§ ACTION ITEM
In the records below, some lines hold the word "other". Copy each of those lines.

---*---

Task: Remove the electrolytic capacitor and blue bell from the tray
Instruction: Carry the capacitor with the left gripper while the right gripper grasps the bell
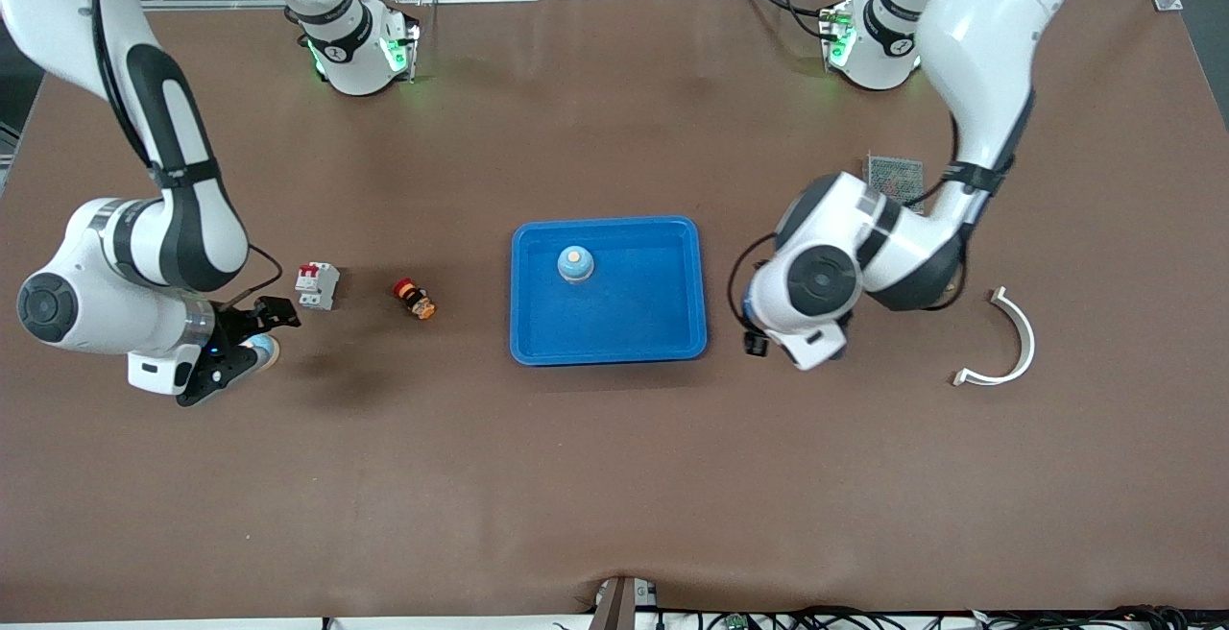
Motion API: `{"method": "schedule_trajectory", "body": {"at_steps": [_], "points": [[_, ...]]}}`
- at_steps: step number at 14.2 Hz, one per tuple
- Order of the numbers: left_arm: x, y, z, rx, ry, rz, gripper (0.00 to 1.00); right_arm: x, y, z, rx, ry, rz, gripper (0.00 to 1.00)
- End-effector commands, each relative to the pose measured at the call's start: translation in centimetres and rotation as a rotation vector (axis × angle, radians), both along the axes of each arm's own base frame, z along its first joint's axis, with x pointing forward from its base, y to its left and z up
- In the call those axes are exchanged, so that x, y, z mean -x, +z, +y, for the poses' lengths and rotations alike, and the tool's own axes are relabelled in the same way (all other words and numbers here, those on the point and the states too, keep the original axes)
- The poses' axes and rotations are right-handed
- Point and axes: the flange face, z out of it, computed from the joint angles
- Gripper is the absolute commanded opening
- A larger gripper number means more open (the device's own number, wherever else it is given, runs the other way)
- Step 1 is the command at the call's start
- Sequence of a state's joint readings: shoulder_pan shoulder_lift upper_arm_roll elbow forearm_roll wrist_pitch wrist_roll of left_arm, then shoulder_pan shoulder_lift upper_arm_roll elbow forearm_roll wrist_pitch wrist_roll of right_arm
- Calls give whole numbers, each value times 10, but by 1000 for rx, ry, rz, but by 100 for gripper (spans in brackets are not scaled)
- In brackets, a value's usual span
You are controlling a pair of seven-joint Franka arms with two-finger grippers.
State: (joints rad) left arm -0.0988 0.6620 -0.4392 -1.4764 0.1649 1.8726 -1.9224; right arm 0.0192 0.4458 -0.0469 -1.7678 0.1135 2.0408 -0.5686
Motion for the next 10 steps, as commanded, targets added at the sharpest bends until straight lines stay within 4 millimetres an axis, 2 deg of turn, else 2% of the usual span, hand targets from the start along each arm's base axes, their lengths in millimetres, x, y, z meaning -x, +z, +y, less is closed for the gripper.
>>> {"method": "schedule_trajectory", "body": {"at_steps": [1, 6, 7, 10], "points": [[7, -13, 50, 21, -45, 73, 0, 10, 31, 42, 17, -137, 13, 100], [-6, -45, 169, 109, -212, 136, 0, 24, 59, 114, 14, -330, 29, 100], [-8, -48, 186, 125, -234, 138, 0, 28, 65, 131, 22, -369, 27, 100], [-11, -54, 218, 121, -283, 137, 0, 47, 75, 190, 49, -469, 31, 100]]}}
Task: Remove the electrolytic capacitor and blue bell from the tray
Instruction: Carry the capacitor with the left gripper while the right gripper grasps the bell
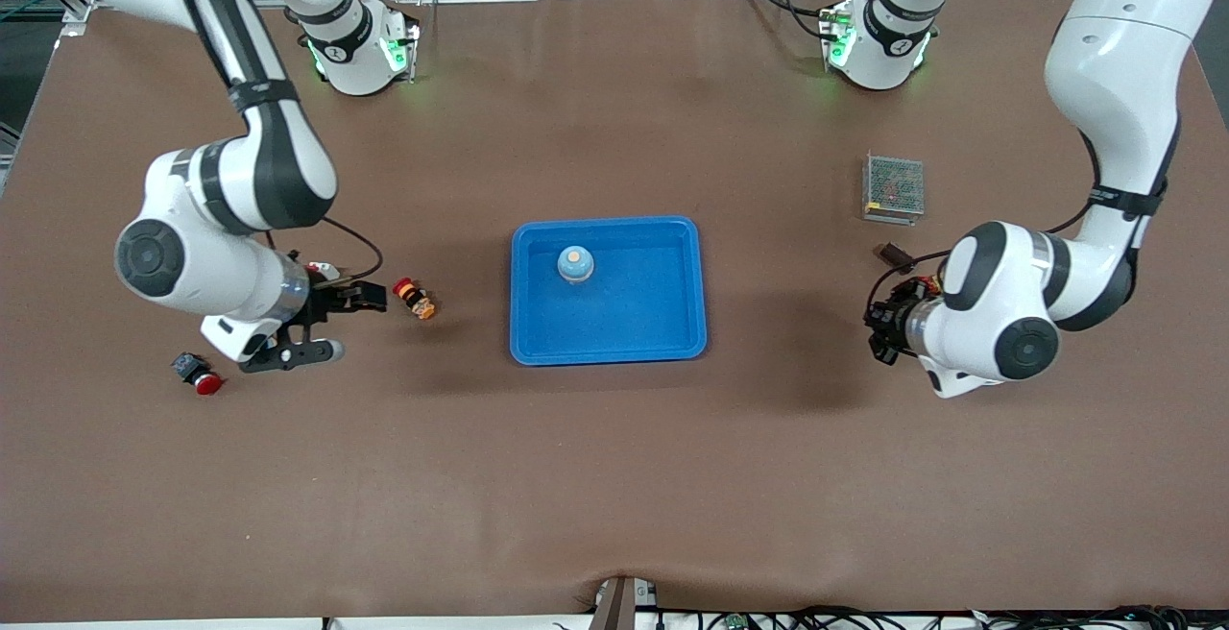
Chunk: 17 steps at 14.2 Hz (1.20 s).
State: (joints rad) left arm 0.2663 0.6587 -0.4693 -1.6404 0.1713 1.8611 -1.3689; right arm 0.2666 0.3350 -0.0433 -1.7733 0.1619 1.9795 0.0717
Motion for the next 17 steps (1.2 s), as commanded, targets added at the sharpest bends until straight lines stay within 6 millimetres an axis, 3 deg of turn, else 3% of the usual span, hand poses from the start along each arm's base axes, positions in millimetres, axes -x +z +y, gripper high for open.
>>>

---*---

§ OUTPUT
- In the call those axes are exchanged, so that x, y, z mean -x, +z, +y, for the poses' lengths and rotations alike, and the tool's own axes are relabelled in the same way (all other words and numbers here, those on the point and the states too, keep the original axes)
- A larger gripper number means more open (the device's own number, wherever else it is given, runs the other way)

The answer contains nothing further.